__ASSIGNED TASK__. Please transcribe the data below in full. Omit any picture you find in it.

(Stored entries)

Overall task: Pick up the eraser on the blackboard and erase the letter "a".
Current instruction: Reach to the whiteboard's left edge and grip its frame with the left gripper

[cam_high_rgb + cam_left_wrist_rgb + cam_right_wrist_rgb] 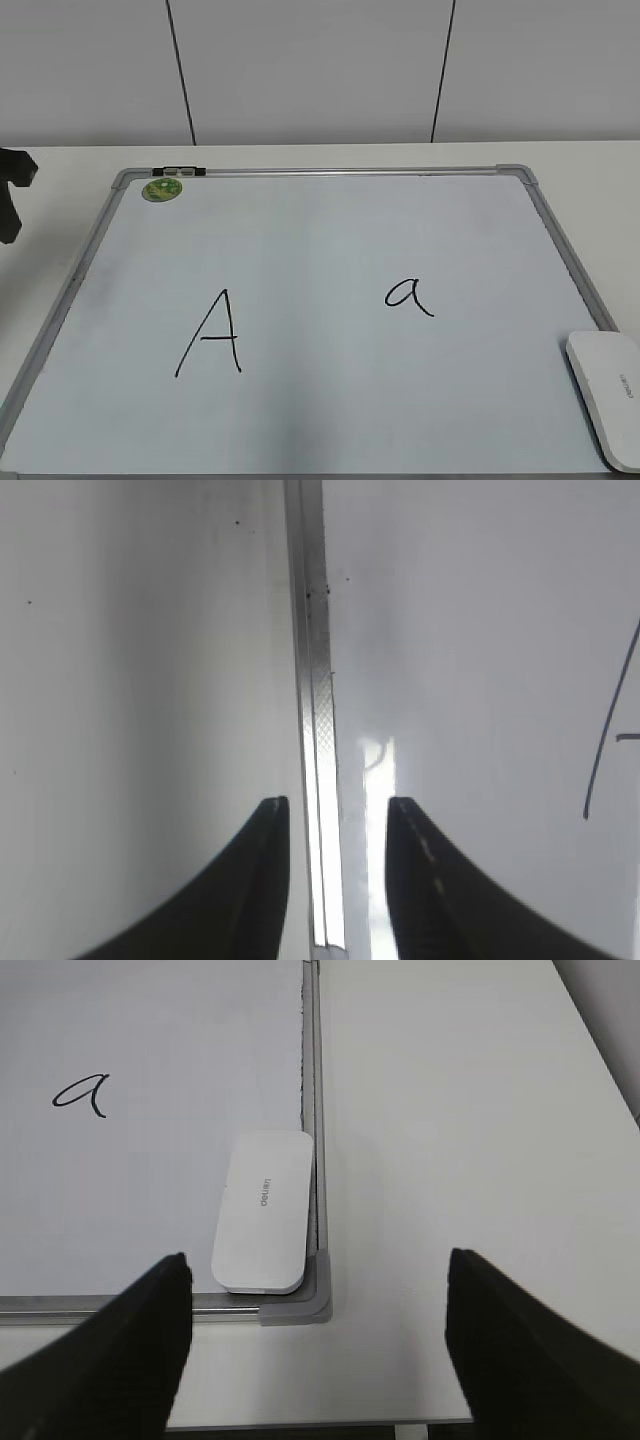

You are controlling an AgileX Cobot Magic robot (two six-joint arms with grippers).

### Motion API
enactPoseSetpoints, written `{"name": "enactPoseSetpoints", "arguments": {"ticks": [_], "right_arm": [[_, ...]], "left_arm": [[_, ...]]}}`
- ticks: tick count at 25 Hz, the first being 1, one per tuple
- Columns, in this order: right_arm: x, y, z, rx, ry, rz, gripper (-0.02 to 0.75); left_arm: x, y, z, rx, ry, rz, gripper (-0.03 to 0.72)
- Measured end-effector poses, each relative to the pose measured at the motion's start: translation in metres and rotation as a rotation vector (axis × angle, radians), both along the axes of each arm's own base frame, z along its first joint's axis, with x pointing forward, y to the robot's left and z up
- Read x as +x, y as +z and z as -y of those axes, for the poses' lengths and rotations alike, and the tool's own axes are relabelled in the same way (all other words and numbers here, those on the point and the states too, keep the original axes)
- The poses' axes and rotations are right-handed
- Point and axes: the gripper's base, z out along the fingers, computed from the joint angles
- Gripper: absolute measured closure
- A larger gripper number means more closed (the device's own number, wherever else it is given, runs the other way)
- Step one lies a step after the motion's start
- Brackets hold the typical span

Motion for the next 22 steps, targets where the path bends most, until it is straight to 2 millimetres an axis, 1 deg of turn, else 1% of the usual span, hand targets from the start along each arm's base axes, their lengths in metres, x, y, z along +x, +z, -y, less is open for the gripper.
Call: {"name": "enactPoseSetpoints", "arguments": {"ticks": [5, 10, 15, 22], "right_arm": [[0.000, 0.000, 0.000, 0.000, 0.000, 0.000, 0.151], [0.000, 0.000, 0.000, 0.000, 0.000, 0.000, 0.151], [0.000, 0.000, 0.000, 0.000, 0.000, 0.000, 0.151], [0.000, 0.000, 0.000, 0.000, 0.000, 0.000, 0.151]], "left_arm": [[0.019, -0.020, 0.002, 0.001, 0.001, -0.009, 0.445], [0.033, -0.046, 0.003, 0.008, 0.001, -0.046, 0.445], [0.041, -0.075, 0.001, 0.035, -0.005, -0.111, 0.445], [0.049, -0.098, -0.008, 0.036, 0.024, -0.146, 0.445]]}}
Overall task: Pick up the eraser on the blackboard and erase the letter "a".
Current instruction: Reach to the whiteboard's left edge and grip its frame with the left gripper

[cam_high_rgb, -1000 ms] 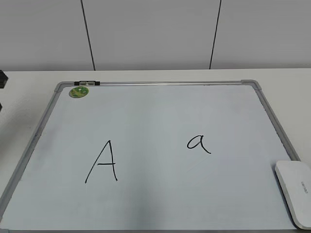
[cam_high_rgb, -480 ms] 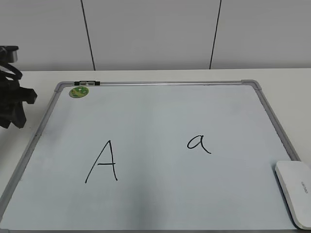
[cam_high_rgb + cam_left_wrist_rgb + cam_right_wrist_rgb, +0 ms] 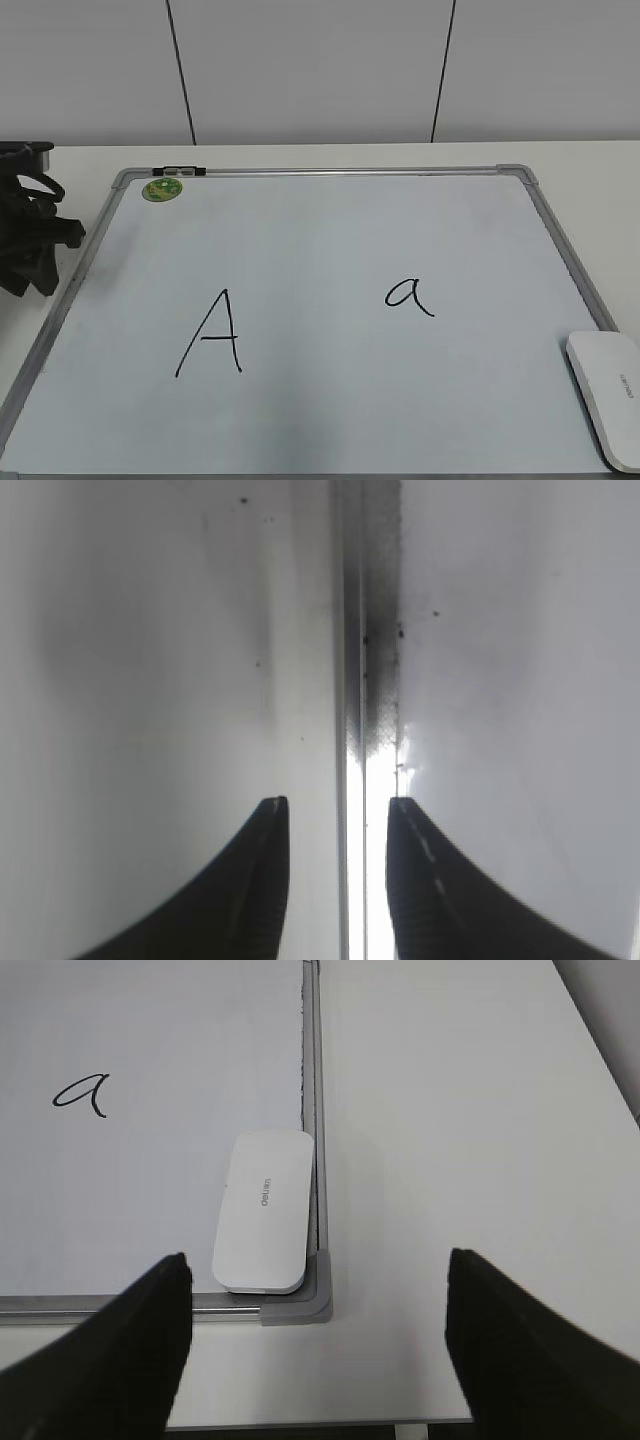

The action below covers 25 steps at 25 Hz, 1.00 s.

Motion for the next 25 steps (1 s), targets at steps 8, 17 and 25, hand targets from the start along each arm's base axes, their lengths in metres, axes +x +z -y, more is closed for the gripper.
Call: {"name": "enactPoseSetpoints", "arguments": {"ticks": [8, 17, 25], "right_arm": [[0.000, 0.000, 0.000, 0.000, 0.000, 0.000, 0.151], [0.000, 0.000, 0.000, 0.000, 0.000, 0.000, 0.151], [0.000, 0.000, 0.000, 0.000, 0.000, 0.000, 0.151]], "left_arm": [[0.022, -0.016, -0.003, 0.000, 0.012, 0.001, 0.445], [0.030, -0.037, -0.002, -0.004, 0.018, -0.034, 0.446], [0.031, -0.038, -0.001, -0.011, 0.022, -0.042, 0.519]]}}
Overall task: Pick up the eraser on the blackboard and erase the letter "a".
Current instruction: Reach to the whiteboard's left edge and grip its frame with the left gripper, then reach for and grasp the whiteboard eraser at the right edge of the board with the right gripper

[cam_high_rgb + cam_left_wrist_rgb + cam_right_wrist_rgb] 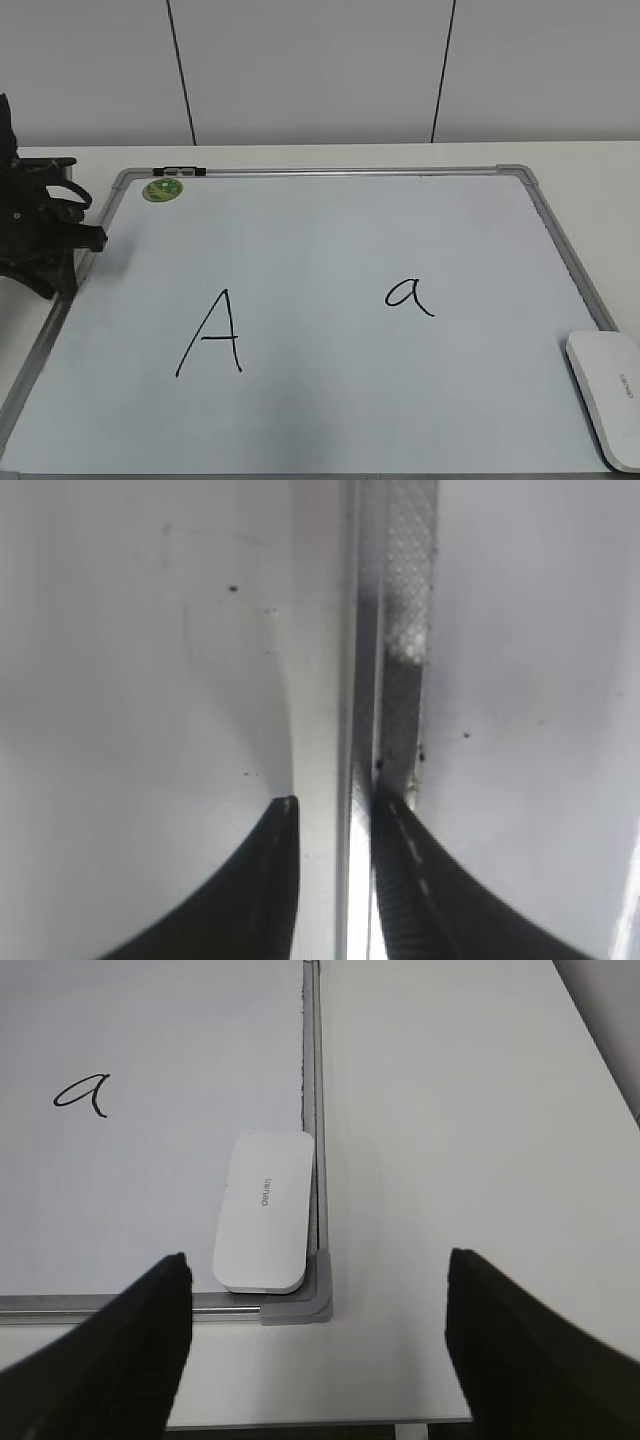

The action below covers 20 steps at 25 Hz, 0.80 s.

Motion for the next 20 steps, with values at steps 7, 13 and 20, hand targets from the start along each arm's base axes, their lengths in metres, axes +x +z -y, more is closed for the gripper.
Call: {"name": "enactPoseSetpoints", "arguments": {"ticks": [7, 13, 20], "right_arm": [[0.000, 0.000, 0.000, 0.000, 0.000, 0.000, 0.151], [0.007, 0.005, -0.001, 0.021, 0.010, -0.020, 0.151], [0.054, 0.027, 0.001, 0.034, 0.032, -0.161, 0.151]], "left_arm": [[0.000, 0.000, 0.001, -0.009, 0.008, -0.001, 0.662], [0.000, 0.000, 0.001, -0.009, 0.008, -0.001, 0.662], [0.000, 0.000, 0.001, -0.009, 0.009, -0.001, 0.662]]}}
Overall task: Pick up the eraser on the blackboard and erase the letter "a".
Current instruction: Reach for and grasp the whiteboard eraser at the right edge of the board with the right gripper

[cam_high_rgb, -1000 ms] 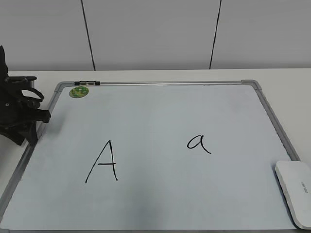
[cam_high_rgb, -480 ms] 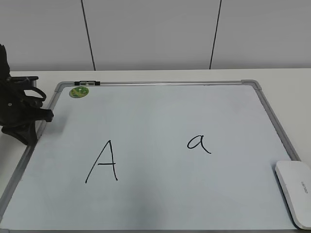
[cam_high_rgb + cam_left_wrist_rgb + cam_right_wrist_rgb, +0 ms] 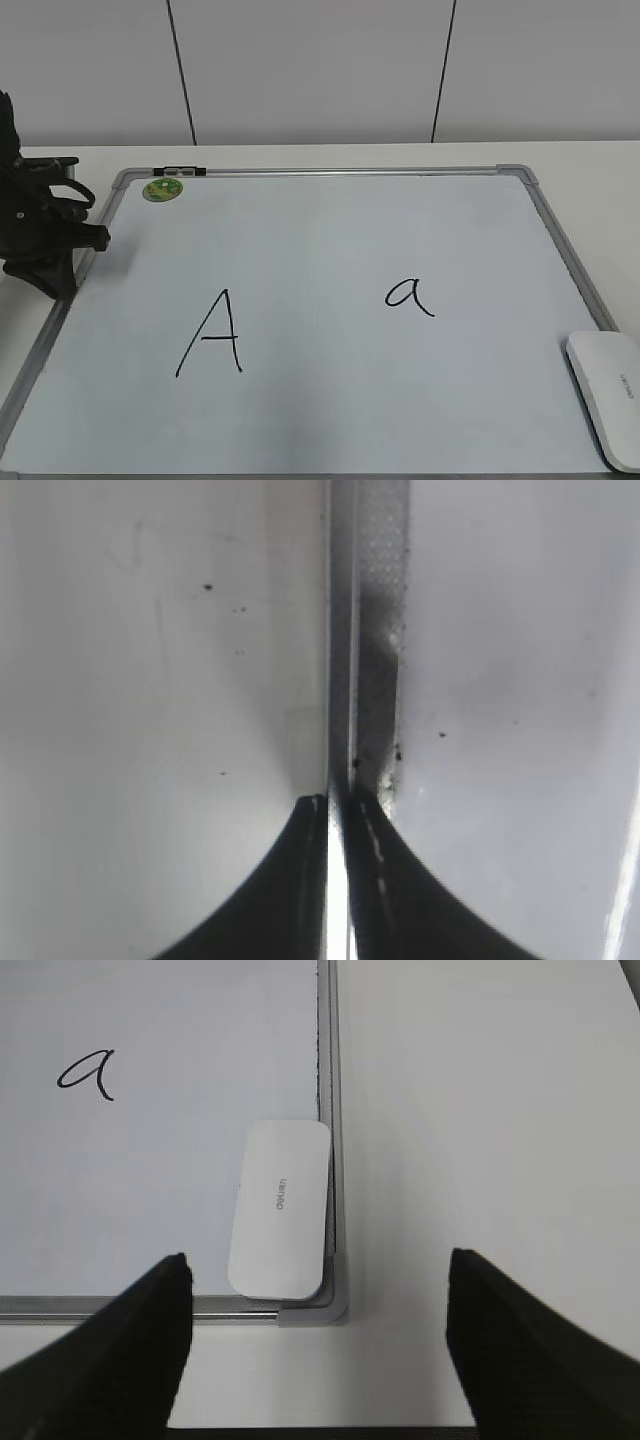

__REPLY__.
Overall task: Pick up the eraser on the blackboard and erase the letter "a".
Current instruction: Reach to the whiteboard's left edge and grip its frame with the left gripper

[cam_high_rgb + cam_left_wrist_rgb + cam_right_wrist_rgb] 

You are controlling an AgileX Cobot Magic robot (two six-joint arms with grippers).

### Motion API
enactPoseSetpoints, written `{"name": "enactPoseSetpoints", "arguments": {"ticks": [_], "right_arm": [[_, ...]], "left_arm": [[_, ...]]}}`
- ticks: tick count at 25 Hz, the first being 1, one per tuple
- Columns, in this order: right_arm: x, y, z, rx, ry, rz, gripper (-0.02 to 0.75); left_arm: x, y, z, rx, ry, rz, gripper (-0.03 to 0.72)
- Measured end-effector poses, each relative to the pose measured at the motion's start: translation in metres and rotation as a rotation vector (axis × angle, radians), both along the axes of each arm's own base frame, z along its first joint's axis, with x pointing forward, y to the robot's left and z up
- Read x as +x, y as +z and z as -y of those axes, for the poses' lengths and rotations alike, and the tool's own axes are relabelled in the same way (all other words and numbers here, those on the point and the states too, keep the original axes)
- The poses' axes and rotations are right-handed
- Point and axes: the gripper's base, z out along the fingers, computed from the joint angles
- Gripper: absolute measured closure
- A larger gripper number means more closed (the device's own number, wherever else it is given, runs the other way)
- Step one lies a step after the motion's start
- Brackets hold the typical span

Motion for the next 22 steps, targets where the path bends most, until it is straight to 2 millimetres an axis, 1 deg of turn, else 1% of the usual span, hand targets from the start along each arm's base axes, their lengths in metres, x, y, z along +x, +z, -y, less is open for the gripper.
Call: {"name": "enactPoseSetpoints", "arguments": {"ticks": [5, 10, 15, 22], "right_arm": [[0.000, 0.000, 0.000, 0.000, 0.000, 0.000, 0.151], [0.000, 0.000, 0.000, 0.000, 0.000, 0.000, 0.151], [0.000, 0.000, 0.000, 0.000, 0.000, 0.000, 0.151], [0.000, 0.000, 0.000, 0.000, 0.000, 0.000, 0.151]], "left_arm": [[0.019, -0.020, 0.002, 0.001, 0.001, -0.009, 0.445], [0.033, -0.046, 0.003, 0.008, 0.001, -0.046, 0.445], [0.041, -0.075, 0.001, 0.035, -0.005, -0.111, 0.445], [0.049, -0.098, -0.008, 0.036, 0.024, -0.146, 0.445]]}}
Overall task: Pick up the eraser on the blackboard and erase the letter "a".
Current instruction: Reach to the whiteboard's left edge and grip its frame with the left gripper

[cam_high_rgb, -1000 ms] 
[cam_high_rgb, -480 ms] 
[cam_high_rgb + cam_left_wrist_rgb + cam_right_wrist_rgb, +0 ms] 

The action below covers 25 steps at 25 Hz, 1.00 s.

Motion for the next 25 steps (1 s), targets at steps 8, 17 and 25, hand targets from the start along each arm's base axes, their lengths in metres, axes +x +z -y, more is closed for the gripper.
Call: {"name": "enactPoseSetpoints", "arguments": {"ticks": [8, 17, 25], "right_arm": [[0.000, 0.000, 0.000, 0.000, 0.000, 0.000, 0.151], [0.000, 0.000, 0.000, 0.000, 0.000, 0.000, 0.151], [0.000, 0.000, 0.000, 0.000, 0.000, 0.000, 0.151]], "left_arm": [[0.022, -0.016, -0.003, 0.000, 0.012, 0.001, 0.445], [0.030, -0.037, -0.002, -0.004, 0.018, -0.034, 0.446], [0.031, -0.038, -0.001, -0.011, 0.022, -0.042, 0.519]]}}
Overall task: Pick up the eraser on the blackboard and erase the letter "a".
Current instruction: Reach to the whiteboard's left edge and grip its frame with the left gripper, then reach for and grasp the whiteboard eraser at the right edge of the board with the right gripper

[cam_high_rgb + cam_left_wrist_rgb + cam_right_wrist_rgb] 

The action below covers 20 steps at 25 Hz, 0.80 s.

Motion for the next 20 steps, with values at steps 7, 13 and 20, hand targets from the start along each arm's base axes, their lengths in metres, axes +x +z -y, more is closed for the gripper.
Call: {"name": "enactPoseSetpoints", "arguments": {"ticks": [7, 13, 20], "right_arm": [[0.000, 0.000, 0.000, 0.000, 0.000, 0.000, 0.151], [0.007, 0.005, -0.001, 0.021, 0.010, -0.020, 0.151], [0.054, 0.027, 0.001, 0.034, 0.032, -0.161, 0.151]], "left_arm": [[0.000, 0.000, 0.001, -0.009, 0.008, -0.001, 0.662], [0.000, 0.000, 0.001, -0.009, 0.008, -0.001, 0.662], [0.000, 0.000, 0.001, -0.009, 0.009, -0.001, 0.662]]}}
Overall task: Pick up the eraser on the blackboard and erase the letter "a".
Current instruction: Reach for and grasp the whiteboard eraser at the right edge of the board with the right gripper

[cam_high_rgb, -1000 ms] 
[cam_high_rgb, -480 ms] 
[cam_high_rgb + cam_left_wrist_rgb + cam_right_wrist_rgb, +0 ms] 

That concludes the answer to this exercise.